# EXERCISE
Search the listing below for the word "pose" and copy each line that holds it.

──────── THE DATA ────────

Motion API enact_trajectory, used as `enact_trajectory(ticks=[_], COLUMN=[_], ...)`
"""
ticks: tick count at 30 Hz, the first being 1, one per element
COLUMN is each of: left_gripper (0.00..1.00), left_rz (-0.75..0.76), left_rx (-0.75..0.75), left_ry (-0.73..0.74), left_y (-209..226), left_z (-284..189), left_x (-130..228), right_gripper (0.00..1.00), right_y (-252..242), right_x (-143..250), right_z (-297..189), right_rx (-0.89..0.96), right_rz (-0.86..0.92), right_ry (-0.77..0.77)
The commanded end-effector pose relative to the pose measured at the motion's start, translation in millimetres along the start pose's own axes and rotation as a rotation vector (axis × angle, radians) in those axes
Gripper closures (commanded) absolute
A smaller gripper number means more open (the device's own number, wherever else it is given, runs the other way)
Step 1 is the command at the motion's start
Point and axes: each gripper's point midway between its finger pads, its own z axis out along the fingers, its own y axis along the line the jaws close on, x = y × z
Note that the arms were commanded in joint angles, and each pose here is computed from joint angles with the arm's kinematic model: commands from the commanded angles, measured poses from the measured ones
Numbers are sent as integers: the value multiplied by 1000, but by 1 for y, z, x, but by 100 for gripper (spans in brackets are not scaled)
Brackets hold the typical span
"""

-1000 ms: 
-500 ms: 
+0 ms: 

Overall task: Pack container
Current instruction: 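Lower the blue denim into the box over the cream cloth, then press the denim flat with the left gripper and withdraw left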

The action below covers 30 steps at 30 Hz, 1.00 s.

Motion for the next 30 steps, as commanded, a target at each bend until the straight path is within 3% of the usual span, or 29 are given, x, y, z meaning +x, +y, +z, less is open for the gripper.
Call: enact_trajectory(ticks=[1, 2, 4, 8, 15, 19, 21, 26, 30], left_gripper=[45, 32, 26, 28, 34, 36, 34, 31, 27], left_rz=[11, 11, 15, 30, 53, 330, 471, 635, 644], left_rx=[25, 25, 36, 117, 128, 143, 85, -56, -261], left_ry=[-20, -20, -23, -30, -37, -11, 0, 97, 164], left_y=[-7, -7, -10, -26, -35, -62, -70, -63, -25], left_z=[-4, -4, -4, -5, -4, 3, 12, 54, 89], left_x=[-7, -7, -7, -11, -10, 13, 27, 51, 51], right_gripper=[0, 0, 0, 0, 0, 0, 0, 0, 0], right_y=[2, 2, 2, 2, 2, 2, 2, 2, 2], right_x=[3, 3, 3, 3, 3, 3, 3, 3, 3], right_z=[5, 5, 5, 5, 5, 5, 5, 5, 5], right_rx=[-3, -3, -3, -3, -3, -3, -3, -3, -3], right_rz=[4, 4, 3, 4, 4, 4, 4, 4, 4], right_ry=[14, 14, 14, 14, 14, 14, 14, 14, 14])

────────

# TASK SOLUTION
The commanded end-effector pose relative to the pose measured at the motion's start, translation in millimetres along the start pose's own axes and rotation as a rotation vector (axis × angle, radians) in those axes
Note that the arms were commanded in joint angles, and each pose here is computed from joint angles with the arm's kinematic model: commands from the commanded angles, measured poses from the measured ones

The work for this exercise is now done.